*What the task asks*:
Check each line of the listing below for "cereal" and state how many lines contain it, with no other words.

*Information*:
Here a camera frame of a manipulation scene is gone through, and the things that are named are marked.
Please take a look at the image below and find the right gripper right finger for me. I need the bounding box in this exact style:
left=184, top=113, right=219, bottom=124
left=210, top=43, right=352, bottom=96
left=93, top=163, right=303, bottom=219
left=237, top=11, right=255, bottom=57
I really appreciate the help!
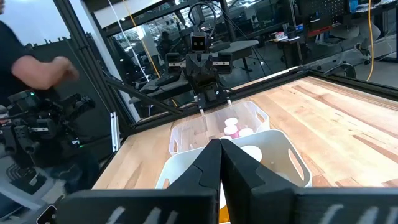
left=220, top=138, right=398, bottom=224

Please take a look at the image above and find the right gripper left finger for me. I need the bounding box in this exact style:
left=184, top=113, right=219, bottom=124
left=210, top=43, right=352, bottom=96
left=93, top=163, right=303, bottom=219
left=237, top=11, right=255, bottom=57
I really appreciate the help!
left=55, top=139, right=222, bottom=224

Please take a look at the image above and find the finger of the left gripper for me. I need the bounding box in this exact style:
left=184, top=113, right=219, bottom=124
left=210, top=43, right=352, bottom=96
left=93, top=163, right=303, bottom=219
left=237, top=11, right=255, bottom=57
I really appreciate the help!
left=203, top=55, right=218, bottom=93
left=191, top=55, right=205, bottom=93

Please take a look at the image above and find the large white-capped pill bottle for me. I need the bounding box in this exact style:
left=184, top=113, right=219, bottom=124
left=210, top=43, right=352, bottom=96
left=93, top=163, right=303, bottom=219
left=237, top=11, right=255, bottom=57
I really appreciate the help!
left=241, top=144, right=264, bottom=163
left=218, top=182, right=231, bottom=224

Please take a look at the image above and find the person's forearm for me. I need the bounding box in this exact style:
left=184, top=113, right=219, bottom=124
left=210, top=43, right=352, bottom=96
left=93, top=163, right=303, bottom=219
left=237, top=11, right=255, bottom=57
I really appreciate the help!
left=11, top=57, right=63, bottom=91

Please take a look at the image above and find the white plastic bin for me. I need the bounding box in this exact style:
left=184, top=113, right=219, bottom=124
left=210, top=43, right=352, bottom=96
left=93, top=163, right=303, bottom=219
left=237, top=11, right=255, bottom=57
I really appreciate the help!
left=154, top=129, right=313, bottom=190

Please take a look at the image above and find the clear plastic bin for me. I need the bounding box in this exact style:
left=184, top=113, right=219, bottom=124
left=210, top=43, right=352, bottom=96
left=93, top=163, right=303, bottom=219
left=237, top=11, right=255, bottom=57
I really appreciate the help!
left=168, top=101, right=271, bottom=156

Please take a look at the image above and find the person's hand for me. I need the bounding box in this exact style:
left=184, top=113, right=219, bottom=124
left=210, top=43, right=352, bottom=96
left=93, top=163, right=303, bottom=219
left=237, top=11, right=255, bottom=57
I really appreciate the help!
left=51, top=55, right=80, bottom=82

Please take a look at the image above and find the black pegboard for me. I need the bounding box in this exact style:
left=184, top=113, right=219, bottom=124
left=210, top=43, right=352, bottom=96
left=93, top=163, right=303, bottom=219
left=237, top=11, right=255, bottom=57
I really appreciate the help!
left=297, top=0, right=351, bottom=32

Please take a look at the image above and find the grey office chair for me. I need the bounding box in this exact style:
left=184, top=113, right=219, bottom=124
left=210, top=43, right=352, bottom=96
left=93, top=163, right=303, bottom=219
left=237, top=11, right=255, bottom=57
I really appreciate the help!
left=329, top=20, right=382, bottom=62

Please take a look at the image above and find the person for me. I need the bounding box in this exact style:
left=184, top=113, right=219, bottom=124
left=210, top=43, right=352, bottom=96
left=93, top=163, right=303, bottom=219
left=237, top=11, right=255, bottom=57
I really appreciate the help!
left=0, top=0, right=80, bottom=106

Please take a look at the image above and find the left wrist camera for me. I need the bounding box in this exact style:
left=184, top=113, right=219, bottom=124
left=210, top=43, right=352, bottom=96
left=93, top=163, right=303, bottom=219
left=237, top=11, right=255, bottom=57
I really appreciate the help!
left=190, top=32, right=208, bottom=53

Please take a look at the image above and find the yellow cable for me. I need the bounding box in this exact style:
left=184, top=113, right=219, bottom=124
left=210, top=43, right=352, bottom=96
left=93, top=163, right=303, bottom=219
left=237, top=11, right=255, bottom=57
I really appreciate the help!
left=122, top=0, right=162, bottom=79
left=366, top=0, right=374, bottom=82

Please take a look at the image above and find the black cable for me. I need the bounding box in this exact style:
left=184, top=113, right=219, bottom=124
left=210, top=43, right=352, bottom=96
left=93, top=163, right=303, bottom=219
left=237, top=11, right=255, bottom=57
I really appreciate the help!
left=187, top=1, right=218, bottom=40

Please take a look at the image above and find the silver metal bracket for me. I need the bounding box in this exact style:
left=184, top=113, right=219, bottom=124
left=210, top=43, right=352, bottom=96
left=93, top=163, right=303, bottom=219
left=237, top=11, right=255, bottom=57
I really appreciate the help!
left=110, top=111, right=121, bottom=153

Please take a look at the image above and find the black aluminium frame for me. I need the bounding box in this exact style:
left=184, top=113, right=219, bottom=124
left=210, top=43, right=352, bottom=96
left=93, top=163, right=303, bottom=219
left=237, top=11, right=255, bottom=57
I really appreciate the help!
left=52, top=0, right=398, bottom=138

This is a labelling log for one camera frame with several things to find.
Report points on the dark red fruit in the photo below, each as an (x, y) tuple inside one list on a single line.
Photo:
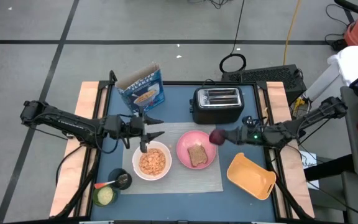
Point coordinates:
[(217, 137)]

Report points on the green cup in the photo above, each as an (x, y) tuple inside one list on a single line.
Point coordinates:
[(105, 196)]

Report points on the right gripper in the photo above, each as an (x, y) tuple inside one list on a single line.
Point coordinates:
[(249, 135)]

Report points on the black vertical frame post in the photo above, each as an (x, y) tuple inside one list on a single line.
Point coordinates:
[(113, 76)]

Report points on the black toaster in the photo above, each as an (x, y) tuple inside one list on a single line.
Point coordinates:
[(216, 113)]

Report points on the dark cup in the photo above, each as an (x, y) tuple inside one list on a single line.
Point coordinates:
[(117, 172)]

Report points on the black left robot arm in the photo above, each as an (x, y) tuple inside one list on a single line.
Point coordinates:
[(67, 123)]

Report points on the black table frame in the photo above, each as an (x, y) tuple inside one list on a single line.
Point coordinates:
[(182, 83)]

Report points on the brown toast slice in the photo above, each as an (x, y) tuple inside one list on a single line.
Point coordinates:
[(197, 155)]

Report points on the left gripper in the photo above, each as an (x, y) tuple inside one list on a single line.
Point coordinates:
[(126, 127)]

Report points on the yellow plastic basket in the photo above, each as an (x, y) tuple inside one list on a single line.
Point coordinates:
[(250, 177)]

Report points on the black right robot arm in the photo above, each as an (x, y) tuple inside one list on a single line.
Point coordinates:
[(291, 133)]

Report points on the white bagged trash bin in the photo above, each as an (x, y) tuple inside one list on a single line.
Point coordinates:
[(353, 62)]

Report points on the orange cereal flakes heap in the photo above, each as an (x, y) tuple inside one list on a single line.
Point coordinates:
[(152, 161)]

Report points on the pink plate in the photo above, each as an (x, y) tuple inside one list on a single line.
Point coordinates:
[(185, 143)]

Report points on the blue cereal box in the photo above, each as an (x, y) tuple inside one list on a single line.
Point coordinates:
[(145, 93)]

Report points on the white ceramic bowl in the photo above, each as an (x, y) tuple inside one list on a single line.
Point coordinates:
[(137, 168)]

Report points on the beige woven placemat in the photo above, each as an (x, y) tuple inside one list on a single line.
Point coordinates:
[(197, 183)]

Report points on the white paper sheet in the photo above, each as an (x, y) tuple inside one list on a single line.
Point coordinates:
[(309, 160)]

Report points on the wooden table side board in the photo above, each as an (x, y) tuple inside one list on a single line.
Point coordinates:
[(294, 174), (70, 174)]

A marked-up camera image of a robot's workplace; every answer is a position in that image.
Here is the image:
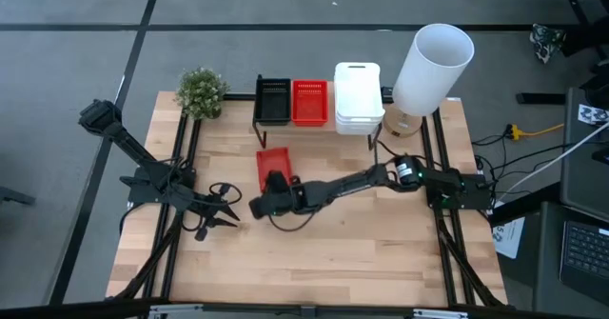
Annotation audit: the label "silver aluminium profile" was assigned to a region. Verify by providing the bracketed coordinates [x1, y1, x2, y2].
[147, 303, 470, 319]

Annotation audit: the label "white cylindrical lamp shade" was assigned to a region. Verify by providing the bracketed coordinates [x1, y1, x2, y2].
[383, 22, 476, 138]

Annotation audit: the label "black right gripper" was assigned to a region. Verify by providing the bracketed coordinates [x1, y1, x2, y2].
[248, 169, 305, 220]

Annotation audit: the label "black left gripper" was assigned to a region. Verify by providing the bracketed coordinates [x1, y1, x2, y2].
[187, 192, 241, 243]

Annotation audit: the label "black camera stand bar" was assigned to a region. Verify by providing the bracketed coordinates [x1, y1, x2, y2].
[0, 297, 609, 319]

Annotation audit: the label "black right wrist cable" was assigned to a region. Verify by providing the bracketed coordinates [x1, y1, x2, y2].
[267, 208, 318, 233]

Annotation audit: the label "white sticker with black print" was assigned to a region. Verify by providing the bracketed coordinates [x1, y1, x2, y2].
[577, 103, 609, 126]

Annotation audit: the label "person's shoe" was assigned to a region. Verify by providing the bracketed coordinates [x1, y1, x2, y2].
[528, 22, 567, 65]

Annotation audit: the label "black aluminium crossbar rail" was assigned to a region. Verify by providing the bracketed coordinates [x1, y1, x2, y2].
[222, 91, 258, 102]

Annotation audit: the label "white paper sheet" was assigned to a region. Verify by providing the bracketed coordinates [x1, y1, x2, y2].
[492, 203, 526, 261]

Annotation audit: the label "black plastic basket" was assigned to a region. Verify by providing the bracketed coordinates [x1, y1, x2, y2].
[253, 77, 292, 127]

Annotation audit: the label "white thick cable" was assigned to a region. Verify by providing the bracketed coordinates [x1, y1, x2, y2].
[503, 121, 609, 191]

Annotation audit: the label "black laptop keyboard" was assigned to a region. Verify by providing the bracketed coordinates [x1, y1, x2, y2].
[559, 220, 609, 307]

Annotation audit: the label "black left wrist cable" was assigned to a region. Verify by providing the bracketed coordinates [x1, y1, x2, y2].
[208, 181, 243, 207]

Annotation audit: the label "red plastic basket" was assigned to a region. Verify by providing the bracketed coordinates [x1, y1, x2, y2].
[256, 147, 294, 194]
[291, 79, 329, 128]

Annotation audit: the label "yellow power plug cable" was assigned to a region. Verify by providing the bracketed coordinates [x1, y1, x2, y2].
[504, 122, 565, 142]

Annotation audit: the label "grey chair foot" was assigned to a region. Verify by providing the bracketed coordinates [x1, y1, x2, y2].
[0, 185, 37, 207]

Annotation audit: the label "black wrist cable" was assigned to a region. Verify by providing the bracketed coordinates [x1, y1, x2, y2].
[208, 181, 243, 207]
[267, 208, 318, 233]

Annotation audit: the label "black side table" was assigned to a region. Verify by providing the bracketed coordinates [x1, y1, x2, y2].
[531, 199, 609, 319]

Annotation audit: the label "black slanted desk beam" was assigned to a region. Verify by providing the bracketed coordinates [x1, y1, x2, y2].
[487, 183, 562, 229]

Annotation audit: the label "small green potted plant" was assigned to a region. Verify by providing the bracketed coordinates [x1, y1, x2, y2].
[175, 66, 230, 121]

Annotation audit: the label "black floor bar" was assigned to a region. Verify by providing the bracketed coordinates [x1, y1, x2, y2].
[517, 91, 568, 106]

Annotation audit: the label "person's leg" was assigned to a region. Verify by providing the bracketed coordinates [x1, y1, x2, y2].
[560, 16, 609, 58]

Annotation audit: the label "black aluminium frame rails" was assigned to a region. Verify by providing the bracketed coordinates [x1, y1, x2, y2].
[418, 109, 505, 309]
[111, 111, 204, 306]

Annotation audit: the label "wooden shelf with black frame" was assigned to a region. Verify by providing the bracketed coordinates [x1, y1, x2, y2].
[250, 73, 383, 151]

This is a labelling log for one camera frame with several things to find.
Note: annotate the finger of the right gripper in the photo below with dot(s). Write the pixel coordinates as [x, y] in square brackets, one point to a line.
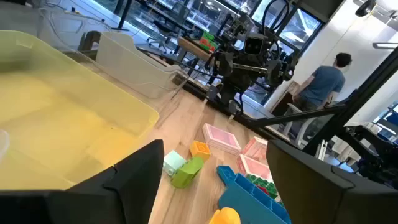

*Response box*:
2